Master/Slave vs. Peer-to-Peer

I've got an interesting problem facing me now. I now have multiple servers - on different continents, and it would be nice to be able to have them act as one unit. This isn't a requirement of the project, the requirement was simply that we have a BCP (a.k.a. disaster/recovery) site for the server, and that's done. But there's a step that we can take, if we want to, and that's to make the system better because of the existence of the other server - improve response times, share the load, etc. The problem is in how?

The first obvious solution is to do nothing. Not very creative, but it's the lowest-cost solution and has to be considered given that we have limited people and time available to us.

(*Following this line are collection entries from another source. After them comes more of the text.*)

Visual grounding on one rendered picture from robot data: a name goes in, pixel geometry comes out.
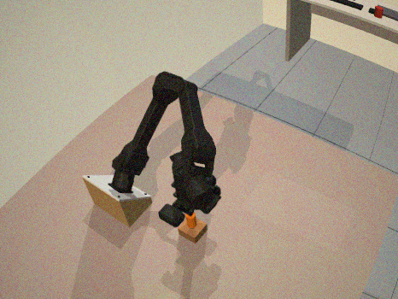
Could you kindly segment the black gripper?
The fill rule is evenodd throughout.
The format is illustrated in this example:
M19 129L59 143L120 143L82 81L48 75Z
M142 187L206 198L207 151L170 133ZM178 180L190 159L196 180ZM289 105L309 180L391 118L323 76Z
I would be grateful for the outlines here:
M212 176L212 178L206 177L206 179L208 180L209 184L211 184L212 186L216 185L216 178L214 176ZM184 193L182 192L180 187L177 187L174 184L174 182L171 183L171 186L175 188L173 196L175 196L178 199L175 202L173 202L173 205L167 203L158 212L158 214L161 220L164 220L166 223L175 228L178 227L184 221L185 214L192 216L195 209L187 205L187 199L184 196Z

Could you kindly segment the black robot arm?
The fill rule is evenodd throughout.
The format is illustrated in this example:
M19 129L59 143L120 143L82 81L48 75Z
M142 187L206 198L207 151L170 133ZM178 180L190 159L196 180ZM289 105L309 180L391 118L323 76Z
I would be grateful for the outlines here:
M109 186L119 193L133 194L135 175L140 175L149 160L149 141L167 106L179 98L184 135L181 151L169 156L173 163L173 182L181 188L187 205L193 209L209 214L216 207L221 189L218 185L212 186L206 179L213 176L216 147L204 126L197 91L195 83L175 74L164 71L156 76L152 85L153 99L133 140L113 159L112 168L115 171ZM194 162L205 164L205 167L196 166Z

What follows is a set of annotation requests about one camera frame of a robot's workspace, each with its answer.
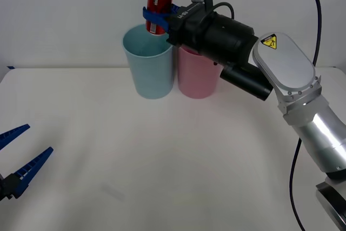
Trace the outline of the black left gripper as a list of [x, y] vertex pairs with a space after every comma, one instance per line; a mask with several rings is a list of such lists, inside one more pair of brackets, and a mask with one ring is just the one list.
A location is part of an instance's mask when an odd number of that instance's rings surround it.
[[[25, 124], [0, 134], [0, 150], [29, 128], [30, 126]], [[42, 168], [43, 164], [45, 164], [53, 150], [52, 147], [49, 147], [16, 172], [7, 177], [1, 176], [1, 200], [5, 198], [10, 200], [12, 197], [16, 199], [19, 198], [25, 192], [29, 183], [38, 171]]]

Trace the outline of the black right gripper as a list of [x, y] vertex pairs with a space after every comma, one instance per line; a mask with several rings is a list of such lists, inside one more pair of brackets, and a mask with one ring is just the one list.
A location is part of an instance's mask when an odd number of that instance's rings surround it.
[[208, 39], [207, 32], [215, 19], [214, 9], [204, 3], [189, 6], [171, 5], [171, 13], [154, 13], [143, 7], [143, 17], [147, 22], [158, 25], [168, 32], [167, 42], [176, 47], [186, 47], [198, 54], [215, 54], [216, 47]]

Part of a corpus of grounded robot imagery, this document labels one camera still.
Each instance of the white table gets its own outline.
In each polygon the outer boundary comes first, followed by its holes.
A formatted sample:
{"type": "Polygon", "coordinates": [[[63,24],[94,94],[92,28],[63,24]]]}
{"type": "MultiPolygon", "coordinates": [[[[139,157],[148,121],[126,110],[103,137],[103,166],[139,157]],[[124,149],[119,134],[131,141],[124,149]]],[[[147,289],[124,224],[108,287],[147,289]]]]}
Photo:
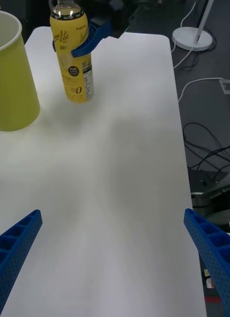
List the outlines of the white table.
{"type": "Polygon", "coordinates": [[[2,317],[203,317],[170,44],[123,34],[92,53],[94,98],[69,102],[49,28],[26,44],[37,120],[0,132],[0,234],[44,224],[2,317]]]}

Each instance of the white cable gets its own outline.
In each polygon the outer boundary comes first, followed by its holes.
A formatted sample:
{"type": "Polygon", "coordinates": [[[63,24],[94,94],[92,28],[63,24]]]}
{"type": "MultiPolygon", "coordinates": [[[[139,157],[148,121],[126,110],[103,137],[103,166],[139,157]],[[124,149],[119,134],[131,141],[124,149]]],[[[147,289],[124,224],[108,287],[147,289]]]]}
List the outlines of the white cable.
{"type": "Polygon", "coordinates": [[[183,97],[183,93],[184,93],[184,90],[187,88],[188,85],[192,84],[192,83],[196,83],[197,81],[201,81],[201,80],[219,80],[219,79],[222,79],[224,80],[224,78],[222,77],[213,77],[213,78],[201,78],[201,79],[196,79],[196,80],[192,80],[190,81],[189,83],[187,83],[184,87],[183,87],[183,90],[182,90],[182,93],[178,99],[178,102],[181,100],[181,98],[183,97]]]}
{"type": "Polygon", "coordinates": [[[176,39],[174,40],[173,49],[172,49],[172,51],[171,51],[171,54],[173,53],[173,51],[175,50],[175,48],[176,48],[176,39]]]}
{"type": "Polygon", "coordinates": [[[192,49],[188,52],[188,54],[185,55],[185,57],[177,65],[175,65],[174,69],[176,69],[176,67],[178,67],[189,56],[189,54],[193,51],[193,49],[194,47],[192,47],[192,49]]]}
{"type": "MultiPolygon", "coordinates": [[[[181,24],[180,24],[180,28],[181,28],[182,25],[183,25],[183,21],[191,14],[191,12],[193,11],[193,9],[194,9],[195,6],[196,6],[196,1],[194,2],[193,8],[191,9],[191,11],[182,19],[181,24]]],[[[173,53],[173,51],[175,50],[175,48],[176,48],[176,39],[174,40],[173,49],[172,49],[171,53],[173,53]]]]}

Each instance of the yellow paper cup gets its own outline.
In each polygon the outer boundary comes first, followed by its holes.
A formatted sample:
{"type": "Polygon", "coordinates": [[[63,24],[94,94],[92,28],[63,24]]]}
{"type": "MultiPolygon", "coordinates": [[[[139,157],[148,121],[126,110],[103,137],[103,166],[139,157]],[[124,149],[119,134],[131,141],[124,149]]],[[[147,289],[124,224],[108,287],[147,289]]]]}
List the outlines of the yellow paper cup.
{"type": "Polygon", "coordinates": [[[13,131],[32,123],[40,105],[26,50],[22,25],[0,11],[0,130],[13,131]]]}

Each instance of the yellow bottle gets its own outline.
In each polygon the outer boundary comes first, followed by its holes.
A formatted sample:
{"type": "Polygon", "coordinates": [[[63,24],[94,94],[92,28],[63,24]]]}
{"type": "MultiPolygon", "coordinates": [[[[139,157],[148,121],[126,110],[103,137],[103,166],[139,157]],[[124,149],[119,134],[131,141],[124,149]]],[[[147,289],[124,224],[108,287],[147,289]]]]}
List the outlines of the yellow bottle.
{"type": "Polygon", "coordinates": [[[50,24],[65,93],[73,102],[86,102],[93,96],[91,54],[73,58],[71,51],[88,37],[87,17],[74,0],[58,0],[50,24]]]}

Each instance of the blue plastic clamp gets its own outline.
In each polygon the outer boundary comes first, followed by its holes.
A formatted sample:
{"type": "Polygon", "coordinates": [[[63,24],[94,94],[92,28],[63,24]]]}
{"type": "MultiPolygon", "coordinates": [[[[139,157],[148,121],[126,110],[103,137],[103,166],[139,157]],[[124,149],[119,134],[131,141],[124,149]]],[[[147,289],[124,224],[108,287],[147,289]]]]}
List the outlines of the blue plastic clamp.
{"type": "Polygon", "coordinates": [[[0,236],[0,315],[41,225],[35,210],[0,236]]]}
{"type": "Polygon", "coordinates": [[[230,236],[191,209],[185,211],[184,224],[230,317],[230,236]]]}
{"type": "MultiPolygon", "coordinates": [[[[87,40],[77,47],[75,50],[71,51],[71,54],[73,57],[80,57],[87,55],[91,53],[91,51],[94,50],[94,48],[98,45],[98,43],[102,40],[110,36],[113,32],[111,22],[108,21],[102,26],[96,26],[93,22],[90,22],[89,25],[89,36],[87,40]]],[[[55,44],[54,41],[52,41],[52,46],[54,51],[55,49],[55,44]]]]}

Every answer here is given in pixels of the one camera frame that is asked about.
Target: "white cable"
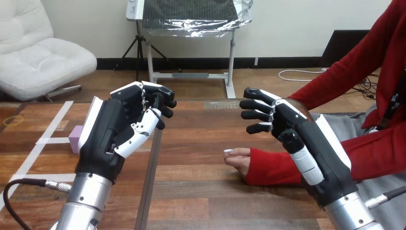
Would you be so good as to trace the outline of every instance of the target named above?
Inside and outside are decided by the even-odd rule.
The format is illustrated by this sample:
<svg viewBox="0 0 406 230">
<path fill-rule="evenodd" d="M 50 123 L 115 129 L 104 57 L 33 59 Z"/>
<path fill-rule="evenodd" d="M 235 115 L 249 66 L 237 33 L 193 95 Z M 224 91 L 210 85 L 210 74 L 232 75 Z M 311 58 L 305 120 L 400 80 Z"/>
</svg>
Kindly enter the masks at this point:
<svg viewBox="0 0 406 230">
<path fill-rule="evenodd" d="M 311 80 L 300 80 L 300 79 L 287 79 L 287 78 L 284 78 L 284 77 L 281 76 L 281 73 L 284 73 L 284 72 L 323 73 L 323 72 L 325 72 L 325 70 L 323 69 L 322 71 L 313 72 L 313 71 L 287 69 L 287 70 L 284 70 L 284 71 L 281 71 L 281 72 L 278 73 L 278 76 L 281 79 L 286 80 L 286 81 L 311 81 Z"/>
</svg>

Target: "tripod stand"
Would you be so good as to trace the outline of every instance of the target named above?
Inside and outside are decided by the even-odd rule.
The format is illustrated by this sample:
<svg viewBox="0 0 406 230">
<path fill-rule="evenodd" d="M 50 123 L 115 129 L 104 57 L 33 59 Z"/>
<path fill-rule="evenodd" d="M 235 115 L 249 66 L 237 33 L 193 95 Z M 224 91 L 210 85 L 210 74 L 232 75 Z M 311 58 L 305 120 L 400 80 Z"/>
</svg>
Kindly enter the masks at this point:
<svg viewBox="0 0 406 230">
<path fill-rule="evenodd" d="M 113 70 L 119 69 L 120 64 L 123 63 L 123 60 L 125 58 L 125 56 L 128 54 L 128 52 L 130 51 L 130 49 L 134 46 L 135 42 L 137 42 L 137 66 L 136 66 L 136 80 L 139 81 L 139 60 L 143 60 L 143 54 L 142 54 L 142 42 L 146 42 L 147 40 L 144 38 L 144 36 L 141 35 L 139 27 L 138 27 L 138 21 L 136 21 L 136 26 L 137 26 L 137 35 L 135 36 L 134 41 L 131 43 L 130 47 L 127 49 L 127 51 L 124 53 L 124 55 L 121 57 L 120 62 L 117 63 L 114 67 Z M 155 46 L 151 45 L 151 47 L 159 54 L 161 55 L 166 62 L 168 62 L 172 67 L 174 67 L 174 69 L 177 69 L 179 73 L 182 73 L 182 70 L 178 67 L 175 67 L 170 61 L 169 59 L 162 54 L 157 48 L 155 48 Z"/>
</svg>

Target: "wooden table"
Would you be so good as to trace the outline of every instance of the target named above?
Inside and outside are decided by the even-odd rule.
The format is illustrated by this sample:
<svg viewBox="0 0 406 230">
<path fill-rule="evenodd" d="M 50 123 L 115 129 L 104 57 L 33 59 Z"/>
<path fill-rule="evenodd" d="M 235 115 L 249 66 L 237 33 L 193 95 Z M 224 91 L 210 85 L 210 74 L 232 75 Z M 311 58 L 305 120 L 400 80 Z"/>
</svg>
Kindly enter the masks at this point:
<svg viewBox="0 0 406 230">
<path fill-rule="evenodd" d="M 224 164 L 223 150 L 256 147 L 283 151 L 269 134 L 248 135 L 239 101 L 179 101 L 174 117 L 125 162 L 113 187 L 100 230 L 333 229 L 313 199 L 298 187 L 246 185 Z M 59 110 L 66 105 L 28 104 L 24 121 L 0 133 L 0 188 L 20 169 Z M 90 104 L 73 103 L 51 138 L 82 125 Z M 27 175 L 74 172 L 78 156 L 69 143 L 45 144 Z M 33 229 L 49 229 L 66 195 L 20 185 L 11 204 Z M 21 229 L 3 208 L 0 229 Z"/>
</svg>

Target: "robotic hand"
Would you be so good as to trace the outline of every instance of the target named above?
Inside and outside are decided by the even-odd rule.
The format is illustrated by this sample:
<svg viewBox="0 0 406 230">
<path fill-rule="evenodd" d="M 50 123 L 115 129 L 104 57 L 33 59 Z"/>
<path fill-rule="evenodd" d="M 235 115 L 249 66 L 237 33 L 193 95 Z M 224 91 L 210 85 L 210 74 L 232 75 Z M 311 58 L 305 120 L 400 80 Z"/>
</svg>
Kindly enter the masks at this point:
<svg viewBox="0 0 406 230">
<path fill-rule="evenodd" d="M 271 132 L 282 142 L 308 193 L 338 230 L 383 229 L 358 194 L 351 163 L 333 130 L 321 115 L 315 122 L 307 109 L 260 89 L 246 88 L 240 107 L 243 119 L 259 119 L 247 127 L 249 134 Z"/>
<path fill-rule="evenodd" d="M 137 150 L 161 115 L 173 116 L 174 92 L 149 82 L 133 82 L 111 92 L 111 99 L 95 97 L 79 138 L 76 177 L 56 230 L 96 229 L 125 159 Z"/>
</svg>

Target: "person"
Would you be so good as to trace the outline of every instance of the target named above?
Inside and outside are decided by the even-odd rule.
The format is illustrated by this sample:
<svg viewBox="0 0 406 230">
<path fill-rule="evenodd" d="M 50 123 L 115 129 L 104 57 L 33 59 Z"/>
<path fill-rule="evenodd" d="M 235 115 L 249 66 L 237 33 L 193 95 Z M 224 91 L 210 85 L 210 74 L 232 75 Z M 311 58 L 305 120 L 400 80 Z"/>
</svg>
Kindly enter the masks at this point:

The next might be some kind of master/slave set-up. Something where all the data still comes into the main server, and then after it's done verifying it, processing it, something is sent to the other one to keep it up to date. This has the benefit of being the only solution where we know that the second (and third) server's state is - because we set it. No inputs other than price are allowed to this read-only, slave server. This keeps things under control nicely. However, the downsides are significant:

  • Plenty of development needed - we're going to have to come up with multiple protocols that will be used to transfer the data from one to another with handshaking and acknowledgments so that we know what we sent was received successfully, etc.
  • Significantly more bandwidth needed - if we're going to be moving the complete state (as it evolves) from one machine to the other, we're going to need a lot more bandwidth between sites to keep the latency on updates low. This might be a big issue and then again, it might not, but if we do this, we certainly need to keep this in mind.
  • Still going to need verification - no matter what, we'll have to have something that will verify that the slave is indeed a copy of the master. This might take the form of daily script, or it might be an hourly check, but something or someone has to check them against one another.

The other solution I can think of is some kind of peer-to-peer system where a change entering one gets sent to the other prior to it actually being checked and acted upon. The most obvious extension of this is to have all the changes come into the one, Chicago, server and then have it send the data to the other(s) so that we're pretty sure that we don't have to worry about cross-site changes, which could be a drag. Still, the problems with this solution are significant too:

  • Loosely coupled == More differences - no two ways about it, if the systems are loosely coupled, then it's very possible that the data in them will be different. This might also happen in the master/slave, but it's going to happen a lot more in the peer-to-peer.
  • Support Costs - because of the first point, this solution almost guarantees that we'll need someone in the right timezone to make sure the differences are kept small. It's a person at this point - not a script.

I've sent out these ideas and trade-offs to a few of the folks here that would be most effected by the decision. I want to hear what they have to say. My initial impression is that I should have the second server running every day, taking ticks, ready to cut over at a moment's notice, but that linking these guys is a lot of work that isn't really needed, and won't necessarily pay off in the long-run.